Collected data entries
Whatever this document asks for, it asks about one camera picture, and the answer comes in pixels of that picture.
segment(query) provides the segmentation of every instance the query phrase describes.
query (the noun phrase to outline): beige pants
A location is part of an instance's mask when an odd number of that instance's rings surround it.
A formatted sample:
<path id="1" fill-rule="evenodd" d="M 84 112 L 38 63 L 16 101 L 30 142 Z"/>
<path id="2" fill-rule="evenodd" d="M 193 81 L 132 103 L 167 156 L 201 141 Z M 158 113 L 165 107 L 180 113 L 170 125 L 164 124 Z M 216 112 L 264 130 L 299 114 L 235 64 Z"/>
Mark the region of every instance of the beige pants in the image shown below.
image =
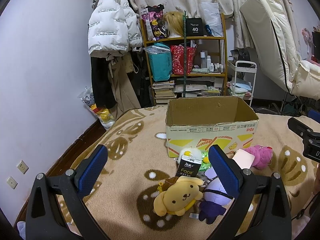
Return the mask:
<path id="1" fill-rule="evenodd" d="M 115 120 L 130 109 L 140 108 L 140 103 L 126 73 L 126 69 L 133 69 L 131 55 L 128 53 L 117 59 L 118 62 L 116 64 L 109 64 L 109 70 L 112 71 L 112 75 L 110 71 L 108 73 L 112 92 L 117 101 L 117 104 L 110 109 Z"/>

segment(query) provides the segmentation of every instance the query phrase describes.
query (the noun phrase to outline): pink plush toy
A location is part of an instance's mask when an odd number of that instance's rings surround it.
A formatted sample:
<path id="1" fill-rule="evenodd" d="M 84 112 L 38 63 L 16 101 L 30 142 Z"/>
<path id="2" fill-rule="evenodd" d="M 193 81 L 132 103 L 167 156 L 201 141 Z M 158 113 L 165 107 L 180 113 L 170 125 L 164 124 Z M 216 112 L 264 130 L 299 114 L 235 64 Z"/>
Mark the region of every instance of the pink plush toy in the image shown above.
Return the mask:
<path id="1" fill-rule="evenodd" d="M 263 170 L 268 167 L 268 163 L 272 158 L 272 148 L 256 145 L 253 147 L 249 147 L 244 149 L 246 152 L 254 155 L 254 161 L 252 163 L 252 167 Z"/>

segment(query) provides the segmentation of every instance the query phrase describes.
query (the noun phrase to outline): white bottle
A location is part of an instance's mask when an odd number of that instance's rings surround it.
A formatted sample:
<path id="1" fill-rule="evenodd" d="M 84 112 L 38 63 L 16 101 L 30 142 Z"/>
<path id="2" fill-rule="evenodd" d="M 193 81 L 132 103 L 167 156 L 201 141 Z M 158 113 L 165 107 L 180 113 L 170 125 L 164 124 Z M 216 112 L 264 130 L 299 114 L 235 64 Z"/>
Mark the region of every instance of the white bottle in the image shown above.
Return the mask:
<path id="1" fill-rule="evenodd" d="M 207 56 L 207 68 L 210 69 L 210 65 L 211 65 L 211 57 Z"/>
<path id="2" fill-rule="evenodd" d="M 201 68 L 206 68 L 206 60 L 205 60 L 204 52 L 200 52 L 200 58 L 201 58 Z"/>

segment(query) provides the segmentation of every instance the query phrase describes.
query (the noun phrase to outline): clear plastic bag with yellow item
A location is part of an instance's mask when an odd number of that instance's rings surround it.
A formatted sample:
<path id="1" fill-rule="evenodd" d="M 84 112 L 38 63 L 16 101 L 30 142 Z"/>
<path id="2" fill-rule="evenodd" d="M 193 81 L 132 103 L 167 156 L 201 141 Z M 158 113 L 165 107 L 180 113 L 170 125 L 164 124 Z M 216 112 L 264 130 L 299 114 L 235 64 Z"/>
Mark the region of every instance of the clear plastic bag with yellow item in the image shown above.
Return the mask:
<path id="1" fill-rule="evenodd" d="M 94 101 L 92 88 L 85 87 L 86 90 L 83 91 L 78 97 L 84 102 L 87 108 L 99 118 L 101 124 L 106 130 L 115 123 L 115 120 L 110 113 L 110 111 L 105 107 L 97 107 Z"/>

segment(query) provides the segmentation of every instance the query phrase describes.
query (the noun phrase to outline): red gift bag
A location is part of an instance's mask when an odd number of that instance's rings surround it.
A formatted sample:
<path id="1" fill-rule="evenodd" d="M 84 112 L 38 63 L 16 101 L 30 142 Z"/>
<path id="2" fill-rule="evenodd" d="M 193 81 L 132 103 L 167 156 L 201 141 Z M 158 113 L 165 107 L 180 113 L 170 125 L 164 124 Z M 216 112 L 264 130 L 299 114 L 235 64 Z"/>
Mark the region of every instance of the red gift bag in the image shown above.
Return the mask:
<path id="1" fill-rule="evenodd" d="M 172 45 L 171 46 L 172 54 L 172 71 L 176 75 L 183 75 L 183 66 L 184 66 L 184 47 Z M 187 74 L 190 74 L 193 67 L 193 59 L 196 55 L 196 48 L 187 47 Z"/>

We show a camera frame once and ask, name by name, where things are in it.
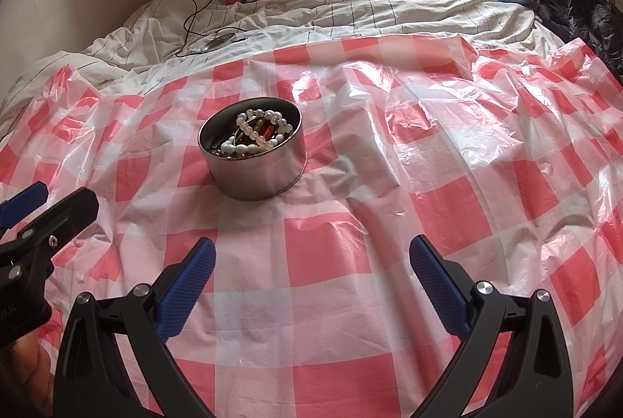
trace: silver tin
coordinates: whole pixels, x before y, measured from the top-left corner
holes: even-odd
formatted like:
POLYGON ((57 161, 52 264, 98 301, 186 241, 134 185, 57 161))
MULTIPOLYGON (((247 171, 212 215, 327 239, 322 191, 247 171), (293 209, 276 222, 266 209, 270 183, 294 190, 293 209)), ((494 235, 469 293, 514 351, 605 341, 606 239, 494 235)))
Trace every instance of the silver tin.
POLYGON ((237 200, 263 200, 292 187, 307 163, 302 123, 297 106, 281 98, 249 98, 218 111, 201 126, 198 137, 216 186, 237 200), (266 153, 238 160, 208 153, 218 139, 235 129, 236 116, 247 109, 279 111, 292 125, 292 136, 266 153))

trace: checkered tablecloth
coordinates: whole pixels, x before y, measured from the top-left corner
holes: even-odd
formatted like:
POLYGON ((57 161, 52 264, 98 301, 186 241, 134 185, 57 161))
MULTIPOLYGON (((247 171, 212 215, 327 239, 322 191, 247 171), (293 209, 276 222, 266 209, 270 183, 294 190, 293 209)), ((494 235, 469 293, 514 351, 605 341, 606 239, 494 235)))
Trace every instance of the checkered tablecloth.
POLYGON ((43 181, 48 205, 79 186, 100 201, 54 258, 53 360, 78 293, 126 294, 204 235, 216 271, 167 345, 219 418, 410 416, 458 345, 409 268, 425 233, 474 280, 552 293, 579 412, 623 355, 622 132, 621 86, 579 40, 549 60, 460 37, 333 40, 145 96, 102 97, 64 68, 0 152, 0 197, 43 181), (238 202, 214 186, 197 132, 257 96, 300 108, 309 161, 279 197, 238 202))

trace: blue rubber pad
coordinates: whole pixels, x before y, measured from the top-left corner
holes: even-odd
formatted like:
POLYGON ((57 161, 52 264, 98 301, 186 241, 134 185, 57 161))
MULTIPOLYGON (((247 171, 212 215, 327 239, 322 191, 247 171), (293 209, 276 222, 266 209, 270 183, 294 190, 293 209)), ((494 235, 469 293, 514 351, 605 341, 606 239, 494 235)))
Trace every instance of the blue rubber pad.
POLYGON ((48 201, 48 188, 35 183, 0 206, 0 228, 13 228, 48 201))
POLYGON ((212 241, 204 239, 158 305, 156 334, 162 342, 182 331, 214 265, 216 248, 212 241))
POLYGON ((418 237, 411 241, 409 259, 447 333, 465 340, 471 329, 469 307, 457 285, 418 237))

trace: red and white plastic tablecloth
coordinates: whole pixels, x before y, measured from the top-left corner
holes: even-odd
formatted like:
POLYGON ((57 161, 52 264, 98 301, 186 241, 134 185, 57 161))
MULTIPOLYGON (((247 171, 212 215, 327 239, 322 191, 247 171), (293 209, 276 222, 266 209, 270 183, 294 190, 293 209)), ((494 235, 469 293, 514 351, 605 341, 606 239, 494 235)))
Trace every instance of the red and white plastic tablecloth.
POLYGON ((213 278, 167 345, 216 416, 410 416, 458 345, 408 263, 424 233, 474 280, 551 292, 579 413, 623 355, 621 135, 621 86, 580 40, 548 60, 460 37, 333 40, 145 96, 103 97, 61 69, 0 152, 0 197, 43 181, 48 205, 80 186, 100 201, 54 258, 53 360, 78 293, 124 295, 208 236, 213 278), (257 96, 300 108, 309 161, 282 195, 239 202, 214 186, 197 133, 257 96))

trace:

Required work → Start with the line above that contains "query (the noun phrase to outline): pink" and stop after the line that contains "Mark the region of every instance of the pink". Output those lines exactly, and only those.

Exercise result →
query (the noun phrase to outline): pink plush toy
A location is part of an instance's mask when an odd number of that instance's rings surround it.
A formatted sample:
<path id="1" fill-rule="evenodd" d="M 84 112 L 38 63 L 16 101 L 30 142 Z"/>
<path id="2" fill-rule="evenodd" d="M 193 81 L 132 103 L 167 156 L 201 141 Z M 158 113 L 165 107 L 180 113 L 170 125 L 164 124 Z M 216 112 L 264 130 L 299 114 L 235 64 Z"/>
Mark the region of every instance of the pink plush toy in the image shown above.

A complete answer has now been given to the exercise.